▶ [YOUR TASK]:
Among the entries below, how many lines hold "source"? Only the number is wanted.

───

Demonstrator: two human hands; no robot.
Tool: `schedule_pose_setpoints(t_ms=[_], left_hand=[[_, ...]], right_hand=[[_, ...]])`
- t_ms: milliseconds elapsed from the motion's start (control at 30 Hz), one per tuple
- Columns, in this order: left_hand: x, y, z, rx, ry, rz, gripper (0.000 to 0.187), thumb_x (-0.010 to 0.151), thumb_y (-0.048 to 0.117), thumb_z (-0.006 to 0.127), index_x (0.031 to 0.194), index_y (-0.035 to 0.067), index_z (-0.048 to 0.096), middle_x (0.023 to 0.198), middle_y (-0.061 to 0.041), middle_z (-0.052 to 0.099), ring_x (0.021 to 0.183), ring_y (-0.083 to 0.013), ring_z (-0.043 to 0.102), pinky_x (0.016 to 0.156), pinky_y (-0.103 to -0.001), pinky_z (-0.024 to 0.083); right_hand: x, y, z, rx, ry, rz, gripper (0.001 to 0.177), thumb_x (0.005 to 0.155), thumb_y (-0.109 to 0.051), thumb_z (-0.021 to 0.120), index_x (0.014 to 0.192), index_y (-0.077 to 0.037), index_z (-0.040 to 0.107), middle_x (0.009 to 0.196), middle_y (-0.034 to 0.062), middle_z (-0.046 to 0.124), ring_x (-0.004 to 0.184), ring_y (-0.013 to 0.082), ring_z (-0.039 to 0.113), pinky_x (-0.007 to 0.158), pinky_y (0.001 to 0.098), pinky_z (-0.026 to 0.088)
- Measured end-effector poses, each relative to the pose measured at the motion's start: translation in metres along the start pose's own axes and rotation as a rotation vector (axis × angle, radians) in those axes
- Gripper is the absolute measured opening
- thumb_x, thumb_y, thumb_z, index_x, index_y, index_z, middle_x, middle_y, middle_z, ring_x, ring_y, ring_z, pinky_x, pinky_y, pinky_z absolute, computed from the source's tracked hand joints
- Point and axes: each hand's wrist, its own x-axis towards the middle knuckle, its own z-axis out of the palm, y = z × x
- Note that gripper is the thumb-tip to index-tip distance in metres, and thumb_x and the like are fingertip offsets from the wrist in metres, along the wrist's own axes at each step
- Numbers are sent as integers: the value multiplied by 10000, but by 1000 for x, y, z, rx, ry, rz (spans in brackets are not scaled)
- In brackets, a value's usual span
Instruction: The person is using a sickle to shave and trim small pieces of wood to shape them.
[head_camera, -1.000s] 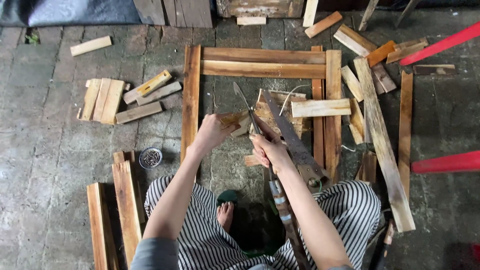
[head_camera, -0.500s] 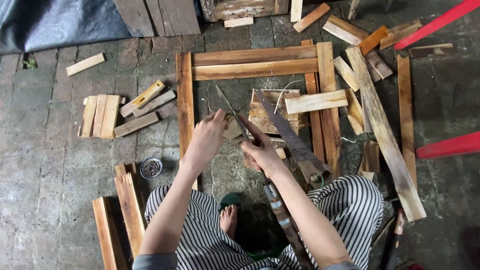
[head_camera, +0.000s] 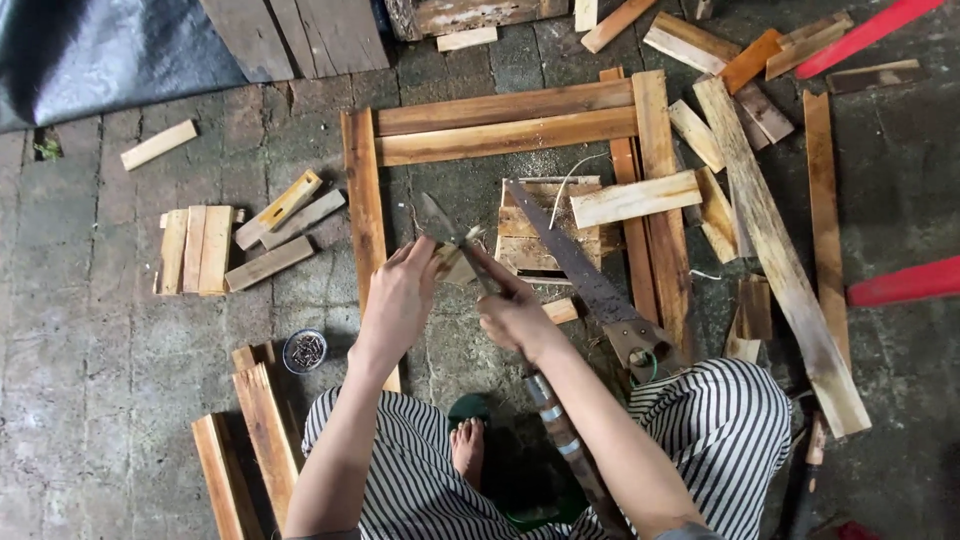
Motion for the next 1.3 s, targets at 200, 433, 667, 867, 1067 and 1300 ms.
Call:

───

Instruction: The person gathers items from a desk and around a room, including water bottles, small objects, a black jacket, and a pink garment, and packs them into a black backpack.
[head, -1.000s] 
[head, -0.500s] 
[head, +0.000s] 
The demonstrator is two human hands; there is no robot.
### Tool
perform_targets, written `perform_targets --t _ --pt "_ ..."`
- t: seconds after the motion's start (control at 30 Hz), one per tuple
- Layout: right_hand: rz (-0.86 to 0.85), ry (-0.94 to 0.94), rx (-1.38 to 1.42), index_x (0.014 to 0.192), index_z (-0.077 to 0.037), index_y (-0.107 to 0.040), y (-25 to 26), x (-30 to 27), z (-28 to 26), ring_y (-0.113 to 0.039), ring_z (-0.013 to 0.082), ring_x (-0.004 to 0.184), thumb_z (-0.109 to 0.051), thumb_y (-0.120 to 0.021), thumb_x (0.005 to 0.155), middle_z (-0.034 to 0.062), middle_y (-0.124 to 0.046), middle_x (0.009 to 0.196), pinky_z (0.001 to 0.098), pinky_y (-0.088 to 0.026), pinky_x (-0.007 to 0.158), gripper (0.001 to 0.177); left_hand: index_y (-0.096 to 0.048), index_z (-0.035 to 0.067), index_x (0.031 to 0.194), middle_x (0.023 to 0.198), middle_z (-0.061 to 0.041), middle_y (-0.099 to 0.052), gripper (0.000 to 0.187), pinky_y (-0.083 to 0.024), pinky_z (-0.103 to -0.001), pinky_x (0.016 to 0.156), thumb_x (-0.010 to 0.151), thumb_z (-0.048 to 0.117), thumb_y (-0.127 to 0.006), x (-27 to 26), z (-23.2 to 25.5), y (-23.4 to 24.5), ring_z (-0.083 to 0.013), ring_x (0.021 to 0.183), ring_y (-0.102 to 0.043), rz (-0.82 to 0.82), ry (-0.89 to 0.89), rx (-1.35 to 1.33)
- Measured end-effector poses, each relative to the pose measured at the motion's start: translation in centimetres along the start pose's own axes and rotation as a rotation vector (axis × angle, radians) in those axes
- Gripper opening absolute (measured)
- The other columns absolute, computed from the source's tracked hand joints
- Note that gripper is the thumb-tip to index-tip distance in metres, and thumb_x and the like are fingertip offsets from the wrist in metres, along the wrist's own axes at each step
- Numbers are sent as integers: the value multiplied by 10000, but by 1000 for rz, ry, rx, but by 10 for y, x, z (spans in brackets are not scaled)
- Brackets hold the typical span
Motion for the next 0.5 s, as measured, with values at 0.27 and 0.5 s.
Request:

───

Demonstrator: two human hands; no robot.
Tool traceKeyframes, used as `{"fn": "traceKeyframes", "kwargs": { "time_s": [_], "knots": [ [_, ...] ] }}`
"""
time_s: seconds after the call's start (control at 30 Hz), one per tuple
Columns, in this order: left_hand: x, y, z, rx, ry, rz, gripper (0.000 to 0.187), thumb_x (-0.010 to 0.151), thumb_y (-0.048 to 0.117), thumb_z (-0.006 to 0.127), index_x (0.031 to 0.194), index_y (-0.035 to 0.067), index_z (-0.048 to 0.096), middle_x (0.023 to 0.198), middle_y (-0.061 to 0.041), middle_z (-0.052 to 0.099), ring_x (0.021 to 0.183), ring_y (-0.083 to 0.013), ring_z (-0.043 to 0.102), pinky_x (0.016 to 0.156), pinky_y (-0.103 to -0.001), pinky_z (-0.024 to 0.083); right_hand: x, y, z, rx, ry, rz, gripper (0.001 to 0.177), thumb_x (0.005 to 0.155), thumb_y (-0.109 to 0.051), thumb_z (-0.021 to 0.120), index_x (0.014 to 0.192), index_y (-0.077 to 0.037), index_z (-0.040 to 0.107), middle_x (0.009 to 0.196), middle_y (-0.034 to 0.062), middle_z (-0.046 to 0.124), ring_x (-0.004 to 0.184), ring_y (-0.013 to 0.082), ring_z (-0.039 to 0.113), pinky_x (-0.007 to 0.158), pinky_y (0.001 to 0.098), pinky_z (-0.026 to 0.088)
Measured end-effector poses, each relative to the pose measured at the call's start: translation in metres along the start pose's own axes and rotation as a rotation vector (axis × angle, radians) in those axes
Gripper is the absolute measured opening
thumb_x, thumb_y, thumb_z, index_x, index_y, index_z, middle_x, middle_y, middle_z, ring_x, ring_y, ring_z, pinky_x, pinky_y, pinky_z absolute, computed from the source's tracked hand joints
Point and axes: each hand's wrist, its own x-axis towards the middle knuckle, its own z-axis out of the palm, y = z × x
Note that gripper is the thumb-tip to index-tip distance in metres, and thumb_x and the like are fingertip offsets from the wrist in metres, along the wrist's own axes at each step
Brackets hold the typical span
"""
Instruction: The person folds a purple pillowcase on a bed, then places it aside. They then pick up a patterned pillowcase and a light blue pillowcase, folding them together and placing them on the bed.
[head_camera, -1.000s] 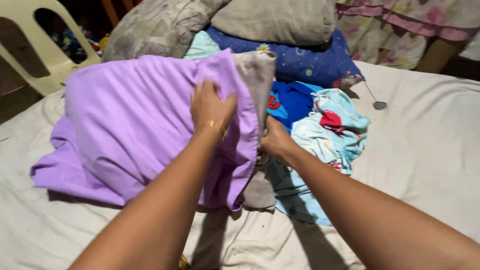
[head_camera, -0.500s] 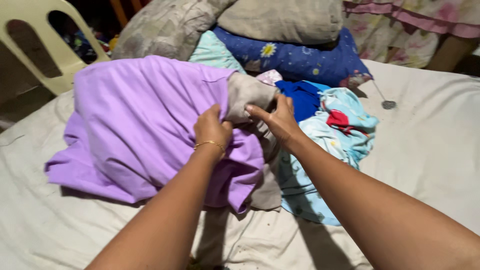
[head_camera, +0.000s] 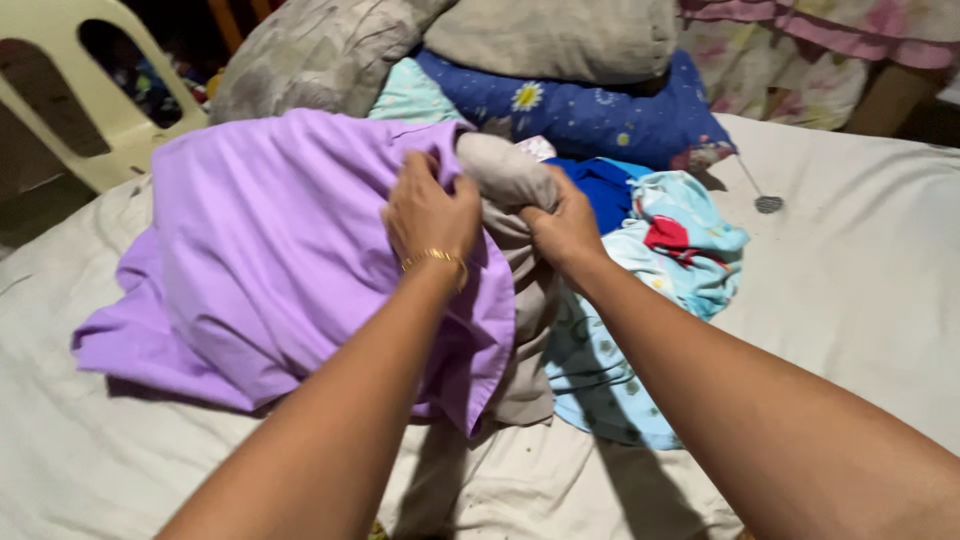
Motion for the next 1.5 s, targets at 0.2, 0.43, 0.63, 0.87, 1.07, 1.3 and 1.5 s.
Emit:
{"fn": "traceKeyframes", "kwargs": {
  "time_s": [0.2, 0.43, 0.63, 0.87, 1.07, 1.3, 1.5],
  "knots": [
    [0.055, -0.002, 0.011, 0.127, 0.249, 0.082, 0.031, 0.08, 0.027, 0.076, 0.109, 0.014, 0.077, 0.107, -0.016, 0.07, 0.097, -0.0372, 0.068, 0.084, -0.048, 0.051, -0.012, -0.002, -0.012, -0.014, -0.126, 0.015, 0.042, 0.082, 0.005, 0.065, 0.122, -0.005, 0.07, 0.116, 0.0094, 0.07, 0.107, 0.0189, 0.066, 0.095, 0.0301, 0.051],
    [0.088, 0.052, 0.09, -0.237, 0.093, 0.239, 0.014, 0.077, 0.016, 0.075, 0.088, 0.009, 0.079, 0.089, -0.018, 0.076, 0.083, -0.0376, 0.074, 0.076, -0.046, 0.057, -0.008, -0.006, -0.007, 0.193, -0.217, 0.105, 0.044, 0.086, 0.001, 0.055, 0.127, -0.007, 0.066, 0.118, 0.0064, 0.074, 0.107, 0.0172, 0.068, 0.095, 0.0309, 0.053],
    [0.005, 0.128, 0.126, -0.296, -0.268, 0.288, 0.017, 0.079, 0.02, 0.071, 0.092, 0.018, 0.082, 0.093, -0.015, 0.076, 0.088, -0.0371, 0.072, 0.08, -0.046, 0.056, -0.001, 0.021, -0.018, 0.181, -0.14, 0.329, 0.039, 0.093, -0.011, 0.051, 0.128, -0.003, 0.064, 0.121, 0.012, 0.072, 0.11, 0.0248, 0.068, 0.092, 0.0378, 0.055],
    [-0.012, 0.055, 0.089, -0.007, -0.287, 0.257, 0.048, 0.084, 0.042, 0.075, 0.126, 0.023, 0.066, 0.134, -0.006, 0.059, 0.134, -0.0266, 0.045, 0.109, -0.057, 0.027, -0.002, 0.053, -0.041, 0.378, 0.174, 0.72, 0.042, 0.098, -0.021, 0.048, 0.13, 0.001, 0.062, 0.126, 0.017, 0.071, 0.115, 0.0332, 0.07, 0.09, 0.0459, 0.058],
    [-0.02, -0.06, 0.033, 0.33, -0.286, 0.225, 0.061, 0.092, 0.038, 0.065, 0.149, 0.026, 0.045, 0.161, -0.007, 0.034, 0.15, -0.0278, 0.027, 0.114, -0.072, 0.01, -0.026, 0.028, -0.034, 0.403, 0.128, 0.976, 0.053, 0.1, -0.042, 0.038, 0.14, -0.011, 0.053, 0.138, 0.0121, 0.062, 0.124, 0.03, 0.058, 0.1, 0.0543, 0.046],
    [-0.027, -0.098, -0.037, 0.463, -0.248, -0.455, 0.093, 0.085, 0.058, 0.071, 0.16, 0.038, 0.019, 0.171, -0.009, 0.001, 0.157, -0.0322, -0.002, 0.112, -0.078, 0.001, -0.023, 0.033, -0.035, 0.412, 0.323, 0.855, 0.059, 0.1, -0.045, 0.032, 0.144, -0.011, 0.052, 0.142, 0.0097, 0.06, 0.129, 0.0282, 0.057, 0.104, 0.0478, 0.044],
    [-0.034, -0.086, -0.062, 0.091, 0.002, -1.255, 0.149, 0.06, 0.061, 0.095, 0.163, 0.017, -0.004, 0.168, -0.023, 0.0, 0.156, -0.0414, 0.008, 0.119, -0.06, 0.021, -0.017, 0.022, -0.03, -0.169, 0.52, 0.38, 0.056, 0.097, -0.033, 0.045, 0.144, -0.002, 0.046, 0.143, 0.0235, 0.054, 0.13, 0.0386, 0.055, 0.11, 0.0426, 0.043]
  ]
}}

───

▶ [SOLVED EXERCISE]:
3